**EXERCISE DESCRIPTION**
Please return the whole listing, character for character.

**SUPPLIED INFORMATION**
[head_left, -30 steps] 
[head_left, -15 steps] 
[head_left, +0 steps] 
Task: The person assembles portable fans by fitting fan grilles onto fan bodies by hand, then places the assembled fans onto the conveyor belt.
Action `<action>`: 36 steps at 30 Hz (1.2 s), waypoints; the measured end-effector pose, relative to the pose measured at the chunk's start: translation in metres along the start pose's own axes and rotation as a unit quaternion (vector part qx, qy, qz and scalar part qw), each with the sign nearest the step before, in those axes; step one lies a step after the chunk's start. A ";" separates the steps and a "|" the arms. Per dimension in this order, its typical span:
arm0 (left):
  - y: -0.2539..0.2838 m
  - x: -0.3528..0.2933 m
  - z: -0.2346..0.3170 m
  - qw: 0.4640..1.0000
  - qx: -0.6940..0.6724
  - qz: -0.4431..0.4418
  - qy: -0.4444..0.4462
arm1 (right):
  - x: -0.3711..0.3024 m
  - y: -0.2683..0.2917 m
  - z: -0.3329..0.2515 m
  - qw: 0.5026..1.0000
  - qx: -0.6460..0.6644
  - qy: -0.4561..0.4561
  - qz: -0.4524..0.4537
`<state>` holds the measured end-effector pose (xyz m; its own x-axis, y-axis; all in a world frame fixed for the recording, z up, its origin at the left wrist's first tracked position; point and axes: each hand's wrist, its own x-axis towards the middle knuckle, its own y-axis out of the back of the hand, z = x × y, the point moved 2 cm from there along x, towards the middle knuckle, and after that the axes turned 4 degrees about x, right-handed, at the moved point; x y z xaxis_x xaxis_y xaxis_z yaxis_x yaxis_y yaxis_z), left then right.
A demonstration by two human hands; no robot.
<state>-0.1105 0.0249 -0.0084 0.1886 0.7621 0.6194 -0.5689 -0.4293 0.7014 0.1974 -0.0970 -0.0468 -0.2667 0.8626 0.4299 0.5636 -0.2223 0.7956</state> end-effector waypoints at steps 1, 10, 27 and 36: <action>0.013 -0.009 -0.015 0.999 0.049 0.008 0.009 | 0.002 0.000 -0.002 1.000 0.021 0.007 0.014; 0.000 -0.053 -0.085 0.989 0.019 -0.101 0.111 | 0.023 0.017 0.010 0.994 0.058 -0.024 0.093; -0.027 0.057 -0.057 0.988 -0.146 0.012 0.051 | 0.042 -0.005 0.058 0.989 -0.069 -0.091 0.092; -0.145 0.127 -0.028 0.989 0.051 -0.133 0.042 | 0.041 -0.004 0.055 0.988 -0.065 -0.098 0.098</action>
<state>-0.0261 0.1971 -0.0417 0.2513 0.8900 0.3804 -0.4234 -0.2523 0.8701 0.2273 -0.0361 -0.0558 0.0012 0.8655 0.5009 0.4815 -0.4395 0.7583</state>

**WRITTEN REPLY**
[head_left, -30 steps] 
[head_left, -15 steps] 
[head_left, +0 steps] 
Task: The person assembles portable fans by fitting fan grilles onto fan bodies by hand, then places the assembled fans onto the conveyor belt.
Action `<action>`: 36 steps at 30 Hz (1.2 s), waypoints; the measured end-effector pose, relative to the pose measured at the chunk's start: translation in metres along the start pose's own axes and rotation as a unit quaternion (vector part qx, qy, qz and scalar part qw), each with the sign nearest the step before, in those axes; step one lies a step after the chunk's start. A ";" separates the steps and a "|" the arms. Per dimension in this order, its typical span:
arm0 (left):
  - y: -0.2539..0.2838 m
  - x: -0.3528..0.2933 m
  - z: -0.2346..0.3170 m
  - qw: 0.4640..1.0000
  - qx: -0.6940..0.6724
  - qz: -0.4431..0.4418
  - qy: -0.4444..0.4462
arm1 (right):
  - x: -0.3711..0.3024 m
  - y: -0.2683..0.2917 m
  - z: -0.3329..0.2515 m
  - qw: 0.5026..1.0000
  - qx: -0.6460..0.6644
  - qy: -0.4561..0.4561
  - qz: -0.4524..0.4537
`<state>` holds the measured end-effector pose (xyz m; its own x-axis, y-axis; all in a world frame fixed for the recording, z up, its origin at the left wrist's first tracked position; point and axes: each hand's wrist, its own x-axis towards the middle knuckle, its own y-axis out of the back of the hand, z = x × y, the point moved 2 cm from there along x, towards the middle knuckle, and after that the axes turned 4 degrees about x, right-handed, at the moved point; x y z xaxis_x xaxis_y xaxis_z yaxis_x yaxis_y yaxis_z), left then right.
A demonstration by two human hands; no robot.
<state>-0.1105 0.0249 -0.0084 0.1886 0.7621 0.6194 -0.5689 -0.4293 0.7014 0.1974 -0.0970 -0.0468 -0.2667 0.8626 0.4299 0.5636 -0.2223 0.7956</state> end-effector waypoints at steps 1, 10, 27 and 36: <action>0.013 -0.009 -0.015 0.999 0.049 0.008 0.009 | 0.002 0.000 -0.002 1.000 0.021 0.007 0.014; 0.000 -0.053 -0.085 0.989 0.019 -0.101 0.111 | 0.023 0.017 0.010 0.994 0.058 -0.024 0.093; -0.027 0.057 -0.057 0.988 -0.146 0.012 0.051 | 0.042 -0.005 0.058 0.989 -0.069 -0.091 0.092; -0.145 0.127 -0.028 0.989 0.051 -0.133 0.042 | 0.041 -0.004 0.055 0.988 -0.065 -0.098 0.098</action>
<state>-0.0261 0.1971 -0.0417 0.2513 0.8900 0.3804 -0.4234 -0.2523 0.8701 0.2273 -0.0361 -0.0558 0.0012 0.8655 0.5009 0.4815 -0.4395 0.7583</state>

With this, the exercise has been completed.